6 atrakcji Karkonoszy, o których mało kto wie – musisz je zobaczyć tego lata!

Karkonosze kojarzą nam się z cudownymi szlakami dla początkujących, ale i wymagających wielbicieli górskich wycieczek. Do tego Szklarska Poręba ze wszystkimi atrakcjami. Jednak są takie miejsca, obok których zwykli turyści przechodzą obojętnie. I to niesłusznie!

Zakręt śmierci

Znajdziesz go, gdy pojedziesz ze Szklarskiej Poręby w kierunku Świeradowa. Od razu warto podkreślić, że jest on niezwykle niebezpieczny, dlatego zachowaj większą niż zwykle ostrożność. Jednak wrażenia z przejazdu niezapomniane!

Kamienny szlak

W okolicach Szklarskiej Porębu znajdziesz ciekawy szlak pieszy, który zadowoli nie tylko starszych, ale i młodszych wakacyjnych urlopowiczów. Podążając nim, szukasz kamiennych drogowskazów w formie głazów. Wyryto na nich nazwę miejsca oraz obrazek skalny. To dobra zabawa na cały dzień!

Opuszczone kopalnie

O kopalniach w Karkonoszach mówi się cicho albo wcale. To relikt przeszłości, który miał być zamazany z kart historii. Jednak faktów nie da się ukryć. Chodząc więc po szlakach, wypatruj charakterystycznych zapadlin i dziur w ziemi, które nie mają podłoża geologicznego. To zapomniane kopalnie pirytu. Nie rekomenduje się zwiedzania ich na własną rękę. To może być niebezpieczne.

Znajdź Chybotka

To kolejna atrakcja jaką znajdziesz w okolicach Szklarskiej. Ten ogromny głaz jest położony na stosie innych i najmniejszy ludzki ruch powoduje, że zaczyna się chybotać. Jednak nikomu nie udało się go całkowicie zrzucić. Być może ty będziesz pierwszą osobą?

Pora na świeżego pstrąga

O ile nie masz co liczyć na świeżą rybkę nad Bałtykiem, bo w sezonie wakacyjnym jest zakaz połowów prawdziwych hitów smażalni, o tyle w Karkonoszach to możliwe. Musisz jednak znaleźć mniej znane miejsca, dalej od głównych, turystycznych deptaków. Wtedy ryby są wyławianie świeżo ze stawów i doprawiane mieszanką ziół. Niebo dla podniebienia!

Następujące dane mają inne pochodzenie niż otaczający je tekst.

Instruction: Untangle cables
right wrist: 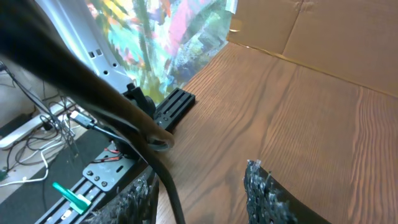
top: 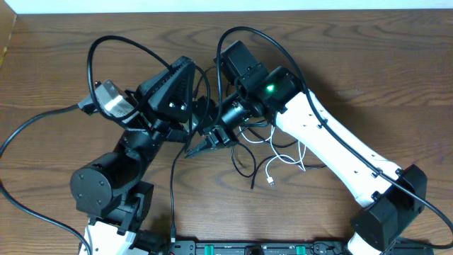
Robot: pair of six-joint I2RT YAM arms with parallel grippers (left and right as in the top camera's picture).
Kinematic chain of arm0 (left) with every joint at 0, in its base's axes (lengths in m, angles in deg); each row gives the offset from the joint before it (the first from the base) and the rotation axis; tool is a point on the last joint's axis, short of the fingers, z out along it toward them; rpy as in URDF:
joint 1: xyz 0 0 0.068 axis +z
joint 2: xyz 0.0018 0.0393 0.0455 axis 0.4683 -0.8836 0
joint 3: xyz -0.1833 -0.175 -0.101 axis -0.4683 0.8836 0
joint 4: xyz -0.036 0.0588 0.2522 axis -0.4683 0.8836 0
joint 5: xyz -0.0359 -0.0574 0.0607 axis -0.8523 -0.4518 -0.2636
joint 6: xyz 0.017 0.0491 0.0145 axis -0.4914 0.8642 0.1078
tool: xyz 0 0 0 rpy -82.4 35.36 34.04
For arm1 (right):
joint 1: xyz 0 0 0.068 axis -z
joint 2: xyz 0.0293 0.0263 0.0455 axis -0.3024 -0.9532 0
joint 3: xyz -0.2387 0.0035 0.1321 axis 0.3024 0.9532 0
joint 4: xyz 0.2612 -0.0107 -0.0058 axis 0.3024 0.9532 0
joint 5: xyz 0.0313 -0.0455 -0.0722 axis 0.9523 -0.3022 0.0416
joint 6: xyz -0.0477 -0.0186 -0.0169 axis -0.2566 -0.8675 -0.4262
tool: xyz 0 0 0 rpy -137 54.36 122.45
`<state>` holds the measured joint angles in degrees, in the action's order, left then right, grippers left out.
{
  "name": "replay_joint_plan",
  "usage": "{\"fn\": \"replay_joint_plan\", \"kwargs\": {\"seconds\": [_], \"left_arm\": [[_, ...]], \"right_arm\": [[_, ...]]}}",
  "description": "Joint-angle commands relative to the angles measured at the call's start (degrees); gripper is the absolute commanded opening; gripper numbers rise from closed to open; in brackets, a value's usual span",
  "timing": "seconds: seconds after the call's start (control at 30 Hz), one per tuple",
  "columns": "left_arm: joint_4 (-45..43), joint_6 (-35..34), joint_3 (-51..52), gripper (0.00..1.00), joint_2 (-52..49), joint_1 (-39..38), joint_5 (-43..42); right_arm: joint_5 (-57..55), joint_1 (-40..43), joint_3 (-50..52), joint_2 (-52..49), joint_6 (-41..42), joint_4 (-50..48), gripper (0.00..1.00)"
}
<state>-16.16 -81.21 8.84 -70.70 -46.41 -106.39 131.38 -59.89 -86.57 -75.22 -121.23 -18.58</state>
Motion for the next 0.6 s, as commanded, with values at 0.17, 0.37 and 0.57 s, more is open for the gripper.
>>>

Wieża, w której wciąż ktoś mieszka!

W Siedlęcinie jest Wieża Książęca, która ma stałych mieszkańców. Nie jest to ani Roszpunka ani inna księżniczka, jednak warto tam podjechać. Zobaczysz unikalne freski z czasów średniowiecza, opowiadająca historię Sir Lancelota z Jeziora.